TASK OBJECTIVE: The answer should consist of the full listing below, repeated exactly and free of pictures.

[PROVIDED DATA — start]

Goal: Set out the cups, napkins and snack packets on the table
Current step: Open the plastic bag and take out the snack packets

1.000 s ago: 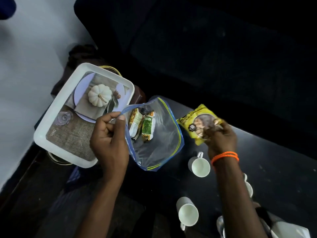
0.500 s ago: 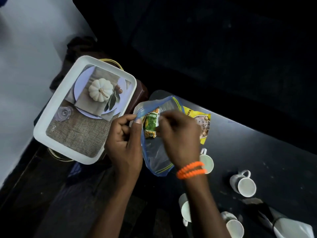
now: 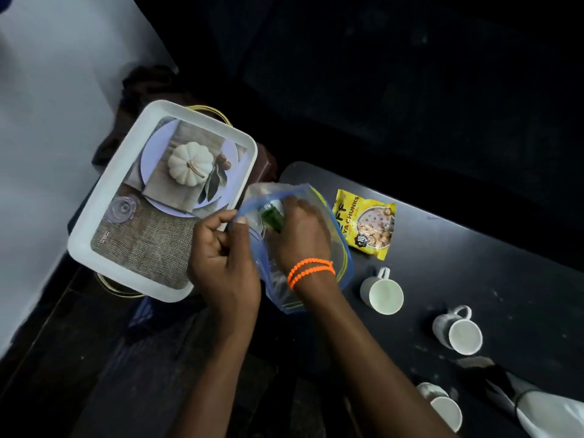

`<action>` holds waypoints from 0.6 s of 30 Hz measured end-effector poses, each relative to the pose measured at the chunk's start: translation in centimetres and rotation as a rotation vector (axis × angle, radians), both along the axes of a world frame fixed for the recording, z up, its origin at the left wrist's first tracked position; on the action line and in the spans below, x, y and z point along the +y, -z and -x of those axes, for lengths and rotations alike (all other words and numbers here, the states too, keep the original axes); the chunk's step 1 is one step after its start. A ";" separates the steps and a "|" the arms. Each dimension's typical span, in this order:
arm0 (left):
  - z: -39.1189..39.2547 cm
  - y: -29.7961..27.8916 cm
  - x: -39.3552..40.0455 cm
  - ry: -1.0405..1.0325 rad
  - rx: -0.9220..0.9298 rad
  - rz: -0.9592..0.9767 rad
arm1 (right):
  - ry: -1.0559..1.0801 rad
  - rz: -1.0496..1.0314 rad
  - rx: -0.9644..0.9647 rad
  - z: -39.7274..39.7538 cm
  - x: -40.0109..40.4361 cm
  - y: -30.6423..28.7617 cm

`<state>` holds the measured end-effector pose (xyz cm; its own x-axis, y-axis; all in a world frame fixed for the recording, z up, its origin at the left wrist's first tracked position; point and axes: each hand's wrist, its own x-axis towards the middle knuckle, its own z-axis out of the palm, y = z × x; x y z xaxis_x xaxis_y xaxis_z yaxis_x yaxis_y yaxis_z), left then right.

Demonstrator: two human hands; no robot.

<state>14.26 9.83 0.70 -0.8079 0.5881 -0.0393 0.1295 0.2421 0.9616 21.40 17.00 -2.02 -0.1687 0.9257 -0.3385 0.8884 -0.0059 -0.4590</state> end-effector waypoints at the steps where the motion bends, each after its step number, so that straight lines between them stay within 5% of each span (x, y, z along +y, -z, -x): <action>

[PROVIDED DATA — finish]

WRITTEN RESPONSE:
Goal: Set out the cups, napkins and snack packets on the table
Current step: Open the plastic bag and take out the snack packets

1.000 s ago: 
0.500 s ago: 
now: 

`<action>` holds waypoints from 0.6 s of 30 Hz measured end-effector poses, each relative to the pose measured at the chunk's start: translation in centimetres and rotation as a rotation vector (axis × angle, radians), both along the axes of a world frame fixed for the recording, z up, its origin at the left wrist's first tracked position; on the action line and in the spans below, x, y and z point along the +y, -z and -x of those axes, for lengths and rotations alike (all other words and numbers here, the states too, keep the original axes); the chunk's step 1 is one step after its start. A ";" separates the steps and a "|" the arms. Each dimension's typical span, in this order:
arm0 (left):
  - z: -39.1189..39.2547 cm
  - y: -29.7961..27.8916 cm
  - x: -39.3552..40.0455 cm
  - ry: -1.0405..1.0325 rad
  - rx: -0.9220..0.9298 rad
  - rz: -0.9592..0.9767 rad
arm1 (right):
  - ry: -1.0559..1.0801 rad
  - rz: -1.0496..1.0314 rad
  - rx: -0.9644..0.9647 rad
  - z: -39.7274..39.7538 cm
  - x: -40.0109..40.4361 cm
  - y: -30.6423..28.7617 cm

`<state>` holds the measured end-effector pose (xyz cm; its own x-axis, y-axis; all in a world frame fixed for the recording, z up, its origin at the left wrist's first tracked position; point and axes: each hand's wrist, its own x-axis towards the middle knuckle, its own z-axis out of the palm, y = z × x; x y z xaxis_x xaxis_y xaxis_z yaxis_x yaxis_y yaxis_z), left then right.

Demonstrator: two human hands; no robot.

<state>14.26 9.83 0.70 -0.8079 0.5881 -0.0393 0.1295 0.2421 0.9616 21.40 17.00 -2.02 -0.1687 0.9257 -0.3385 0.8884 -0.0059 -0.4590</state> end-effector waypoints at the steps where the motion bends, each after its step number, so that straight lines between them stay within 5% of each span (x, y, z along +y, -z, -x): <action>

What has been written here completes the answer.